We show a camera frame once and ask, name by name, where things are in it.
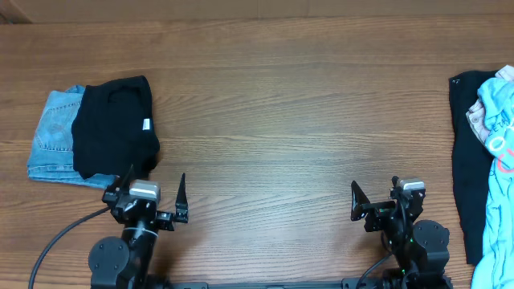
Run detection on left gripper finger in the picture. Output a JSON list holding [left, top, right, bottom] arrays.
[[104, 165, 134, 197], [174, 173, 189, 223]]

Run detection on black t-shirt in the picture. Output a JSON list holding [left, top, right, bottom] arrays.
[[71, 75, 160, 179]]

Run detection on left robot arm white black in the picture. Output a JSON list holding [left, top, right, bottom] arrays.
[[88, 169, 189, 289]]

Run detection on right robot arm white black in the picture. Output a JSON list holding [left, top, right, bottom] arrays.
[[342, 176, 453, 289]]

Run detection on folded blue jeans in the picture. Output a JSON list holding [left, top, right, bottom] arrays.
[[27, 85, 115, 189]]

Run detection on light blue garment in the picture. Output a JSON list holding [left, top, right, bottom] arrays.
[[471, 78, 513, 289]]

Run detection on white pink garment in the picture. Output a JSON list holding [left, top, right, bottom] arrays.
[[466, 65, 513, 145]]

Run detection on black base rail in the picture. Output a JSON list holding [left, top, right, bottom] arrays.
[[165, 278, 358, 289]]

§ **Your task**: Return each entry exactly as it appears above, but exclude the pictures.

§ **Task answer**:
We show a camera frame once and ask, name by name, where things are in it.
Run detection on left gripper finger in the picture. Output a JSON list holding [left, top, right, bottom] arrays.
[[104, 165, 134, 197], [174, 173, 189, 223]]

Run detection on black t-shirt in the picture. Output a JSON list holding [left, top, right, bottom] arrays.
[[71, 75, 160, 179]]

Run detection on left robot arm white black in the picture. Output a JSON list holding [left, top, right, bottom] arrays.
[[88, 169, 189, 289]]

Run detection on right robot arm white black in the picture. Output a JSON list holding [left, top, right, bottom] arrays.
[[342, 176, 453, 289]]

Run detection on folded blue jeans in the picture. Output a JSON list holding [left, top, right, bottom] arrays.
[[27, 85, 115, 189]]

Run detection on light blue garment in the picture. Output a JSON list holding [left, top, right, bottom] arrays.
[[471, 78, 513, 289]]

Run detection on white pink garment in the picture. Output a JSON list holding [left, top, right, bottom] arrays.
[[466, 65, 513, 145]]

Run detection on black base rail in the picture. Output a JSON list holding [left, top, right, bottom] arrays.
[[165, 278, 358, 289]]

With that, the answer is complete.